With a broader U.S. economic recovery under way, loans to small businesses that fall under the $1 million mark have still been slow to recover.
A Y Combinator startup called Drip Capital is looking to step in with a new product for working capital that helps small businesses cover orders. Small business entrepreneurs working in this slice of the market typically rely on credit cards, which have substantially higher borrowing costs, or on community banks, which Drip argues are slower at evaluating cases.
Drip is entering the lending market at a time when many other startups are analyzing large swaths of data to evaluate credit risk and approve loans on the fly to consumers and students (like Max Levchin’s Affirm) or borrowers in developing countries (like Kiva founder Matt Flannery’s Branch Capital).
Drip Capital’s two founders Pushkar Mukewar and Neil Kothari, have experience in both the tech and financial worlds after managing debt portfolios at Capital One, Goldman Sachs and BlackRock. They met at Wharton.
Drip evaluates small businesses based on their live working orders from customers. They’re focused on the 5 million business-to-business focused companies in the United States, and are giving loans that they expect to be repaid in 1 to 4 months.
“Banks have an almost one-size-fits-all product,” said co-founder Neil Kothari. “But there’s a pretty substantial difference in how banks cater to larger clients versus smaller clients.”

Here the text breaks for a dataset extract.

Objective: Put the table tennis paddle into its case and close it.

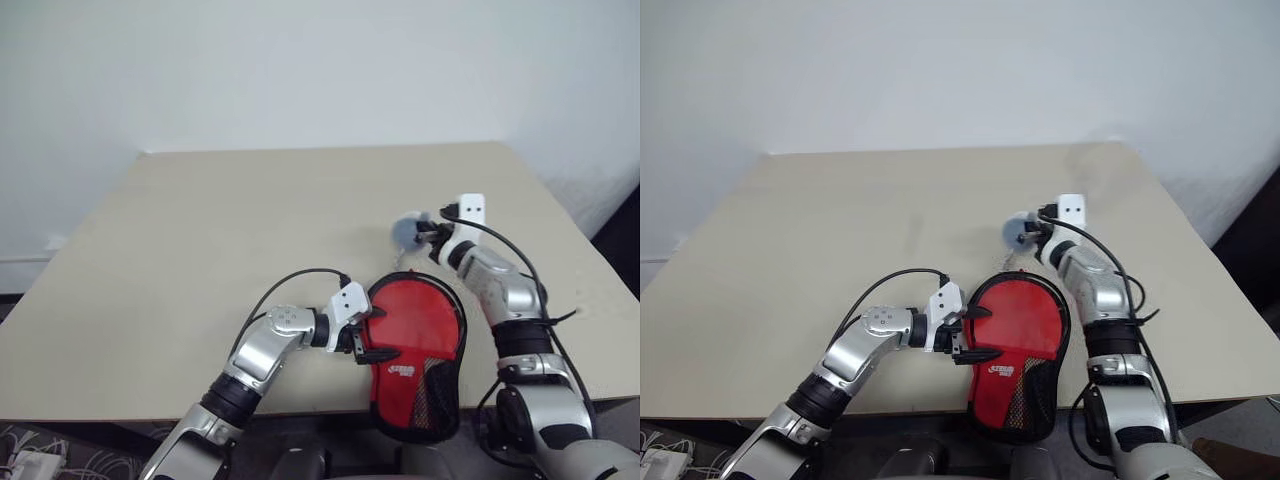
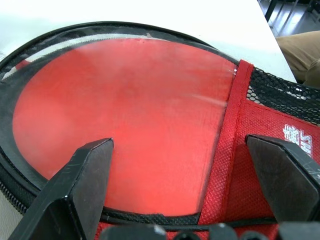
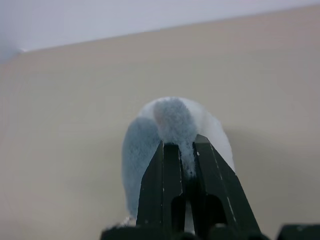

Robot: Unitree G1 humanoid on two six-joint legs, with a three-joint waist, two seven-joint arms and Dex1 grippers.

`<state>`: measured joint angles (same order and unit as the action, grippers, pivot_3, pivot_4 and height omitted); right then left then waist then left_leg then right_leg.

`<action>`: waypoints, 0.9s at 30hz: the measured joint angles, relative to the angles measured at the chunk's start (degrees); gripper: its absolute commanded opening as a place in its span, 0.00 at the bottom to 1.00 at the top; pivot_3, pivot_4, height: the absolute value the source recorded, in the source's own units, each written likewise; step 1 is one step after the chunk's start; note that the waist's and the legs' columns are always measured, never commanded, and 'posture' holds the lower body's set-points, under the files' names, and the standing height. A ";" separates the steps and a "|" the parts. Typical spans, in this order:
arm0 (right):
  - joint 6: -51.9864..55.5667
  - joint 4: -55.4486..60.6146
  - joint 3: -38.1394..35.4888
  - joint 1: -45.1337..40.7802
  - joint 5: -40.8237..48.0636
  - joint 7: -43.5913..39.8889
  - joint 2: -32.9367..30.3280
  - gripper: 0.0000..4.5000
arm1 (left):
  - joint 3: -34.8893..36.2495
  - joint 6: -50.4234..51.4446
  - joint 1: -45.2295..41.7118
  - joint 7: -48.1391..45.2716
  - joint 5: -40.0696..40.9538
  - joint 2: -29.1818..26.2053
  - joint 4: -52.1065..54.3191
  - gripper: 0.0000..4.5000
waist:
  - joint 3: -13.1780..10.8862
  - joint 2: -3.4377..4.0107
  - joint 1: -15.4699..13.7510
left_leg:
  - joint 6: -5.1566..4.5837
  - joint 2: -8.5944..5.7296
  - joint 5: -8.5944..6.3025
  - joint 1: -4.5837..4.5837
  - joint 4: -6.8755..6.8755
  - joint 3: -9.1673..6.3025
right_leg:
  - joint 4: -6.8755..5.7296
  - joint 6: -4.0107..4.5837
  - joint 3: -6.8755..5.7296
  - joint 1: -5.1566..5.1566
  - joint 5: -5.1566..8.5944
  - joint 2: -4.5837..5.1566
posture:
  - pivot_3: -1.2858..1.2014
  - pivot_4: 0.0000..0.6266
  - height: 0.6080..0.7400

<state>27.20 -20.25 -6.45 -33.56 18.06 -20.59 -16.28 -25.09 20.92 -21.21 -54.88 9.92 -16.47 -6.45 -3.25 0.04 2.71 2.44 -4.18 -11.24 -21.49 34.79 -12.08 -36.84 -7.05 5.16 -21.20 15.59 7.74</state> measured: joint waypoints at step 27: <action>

Part of that dynamic stems from the risk of investing in established businesses versus smaller ones. But part of it also comes from the time that a lender needs to invest in evaluating borrowers. It’s just inherently more costly relative to the return to evaluate a small business’ potential. Many of these newer lending startups are hoping to grind those differences down by marrying machine learning and big data with human skill.
Drip will evaluate an application by looking at order data and evaluating future revenue. They’ll look at a company’s contract purchase and work orders. Then they’ll provide a loan against that future revenue in as little as 48 hours. They say their typical borrowing costs varies from 1.25 percent a month to about 2 to 2.5 percent per month. One of their earlier customers was a potato chip maker that got placement in Whole Foods, but needed capital from Drip to cover the order.
While Drip is mostly evaluating loans by hand now, they say they can implement optical character recognition and algorithms that will evolve over time to measure risk.
“Verification, to some extent, will always have to be partly manual because it’s difficult to sort out proper samples of orders,” said co-founder Pushkar Mukewar.
The company has raised a “friends and family” round so far, and will have to raise debt capital in the future to support their balance sheet.